I don’t think any of my hot water will have actually immersed the sensor, but it certainly will have warmed the air inside the drainage ducts.

My old Citroen has the ambient temperature sensor underneath the left-hand wing mirror. There was no way I’d have found that myself - I had to ask someone who knew.

Indeed the placement will affect the indicated temperature - I can tell you that my wing mirror reaches about 45 degrees Celcius in the sun. A constant airflow (when the car is moving) will give a more accurate reading, though again rain and humidity will affect the reading slightly.

The air temperature gauge on your car is only approximate, which is why the frost warning kicks in at about 4 degrees Celcius instead of 0. All the other gauges are pretty approximate too - oil level meters, water temperature gauge, fuel gauge, even the speedometer.

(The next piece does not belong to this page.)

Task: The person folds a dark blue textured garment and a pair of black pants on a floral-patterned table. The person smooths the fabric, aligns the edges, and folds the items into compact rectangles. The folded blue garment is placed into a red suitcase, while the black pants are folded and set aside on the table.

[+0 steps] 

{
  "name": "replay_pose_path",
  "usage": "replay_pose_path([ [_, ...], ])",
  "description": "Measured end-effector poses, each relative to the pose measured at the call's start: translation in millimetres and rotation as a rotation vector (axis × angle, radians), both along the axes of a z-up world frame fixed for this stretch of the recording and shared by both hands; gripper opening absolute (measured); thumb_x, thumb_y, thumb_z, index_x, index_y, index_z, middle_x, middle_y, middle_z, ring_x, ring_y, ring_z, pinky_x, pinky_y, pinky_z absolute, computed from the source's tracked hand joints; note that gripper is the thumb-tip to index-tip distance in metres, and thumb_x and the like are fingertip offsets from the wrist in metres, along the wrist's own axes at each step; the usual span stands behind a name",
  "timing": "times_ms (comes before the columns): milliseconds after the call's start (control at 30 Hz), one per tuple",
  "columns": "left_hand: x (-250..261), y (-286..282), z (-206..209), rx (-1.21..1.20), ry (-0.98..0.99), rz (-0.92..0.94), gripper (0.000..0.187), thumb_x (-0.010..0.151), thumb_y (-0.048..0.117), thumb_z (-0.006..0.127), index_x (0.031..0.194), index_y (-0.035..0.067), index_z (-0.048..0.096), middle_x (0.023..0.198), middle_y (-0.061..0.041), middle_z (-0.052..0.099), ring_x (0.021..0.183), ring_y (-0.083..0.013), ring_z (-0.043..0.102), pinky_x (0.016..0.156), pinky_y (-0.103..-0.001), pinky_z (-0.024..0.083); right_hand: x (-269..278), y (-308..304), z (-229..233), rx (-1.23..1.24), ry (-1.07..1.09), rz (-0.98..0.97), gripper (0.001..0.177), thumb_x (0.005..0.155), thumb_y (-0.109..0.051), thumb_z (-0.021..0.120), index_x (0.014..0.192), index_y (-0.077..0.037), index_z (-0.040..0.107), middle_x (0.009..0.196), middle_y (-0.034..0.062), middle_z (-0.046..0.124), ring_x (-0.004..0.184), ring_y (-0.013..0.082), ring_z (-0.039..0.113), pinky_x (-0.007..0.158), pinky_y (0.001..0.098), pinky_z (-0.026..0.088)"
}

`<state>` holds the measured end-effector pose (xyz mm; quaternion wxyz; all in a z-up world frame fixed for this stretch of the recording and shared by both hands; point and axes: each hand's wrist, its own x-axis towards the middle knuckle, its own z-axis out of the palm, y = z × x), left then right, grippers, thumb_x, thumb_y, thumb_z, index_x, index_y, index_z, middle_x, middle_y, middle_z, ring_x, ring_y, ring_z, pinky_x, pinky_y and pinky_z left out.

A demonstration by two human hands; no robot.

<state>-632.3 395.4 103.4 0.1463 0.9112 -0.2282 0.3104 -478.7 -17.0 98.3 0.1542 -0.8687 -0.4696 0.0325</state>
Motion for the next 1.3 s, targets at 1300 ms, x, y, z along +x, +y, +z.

The latter is reasonably accurate, but will generally always read a little fast. In the UK the legal speedometer tolerances are 0% to +10%. Reading too slow is illegal.

They don’t always. The owner’s manual for my Bonneville told me that if the engine was hot, and I returned to car, the temperature would be inaccurate until I got moving again. I never really saw a big shift in temperature, though; it always seemed to be pretty accurate.

In my current car, there’s no warning in the owner’s manual, and it seems to be pretty okay, too.

I’ve been wondering where the sensor is on my car, too. It’s normally quite accurate, but very occasionally it reads inexplicably high - like 22ºC when the temperature is only 9º or 10º - when I first set off. I know it’s not due to direct sunlight - mainly because there hasn’t been any recently in this joke of a winter we’re having in the UK*, so I put it down to some quirk in the electronics.

  • Like mild, overcast, average min 6ºC and max 10ºC, unchanging for 2 weeks now. I feel like I’m living at the bottom of a washing-up bowl.

Even sunlight on an overcast day is enough to heat your car up above the ambient air temperature, and any temperature sensor attached to your car bodywork is going to respond to this. Your car will lose some of the heat it absorbs from the sun by radiation and convection, which is what stops it from ultimately melting. If there’s a constant airflow over the car (for instance, if you’re moving) then your car will lose more heat to the surroundings due to increased convection, and the car’s temperature will tend towards the ambient air temperature. That’s why your sensor reads high when the car’s been sat outside in the day, but drops when you drive off.

Of course the engine is another heat source. If the ambient temperature sensor is too near the engine then you’ll see the temperature rise if the car stops, even (temporarily) after the engine is turned off.

If a moving car loses heat due to convection, wouldn’t it the sensor end up displaying the ambient temperature + wind chill factor?

Wind chill only chills:

1/ dry things down to air temperature (which is of course a good thing if that’s what you’re trying to measure)

2/ wet things below that, due to heat loss through evaporation. So unless the sensor’s wet, this isn’t a problem.

:eek:

My stepmom tried that once and put a huge crack in her windshield. I hope you had better luck.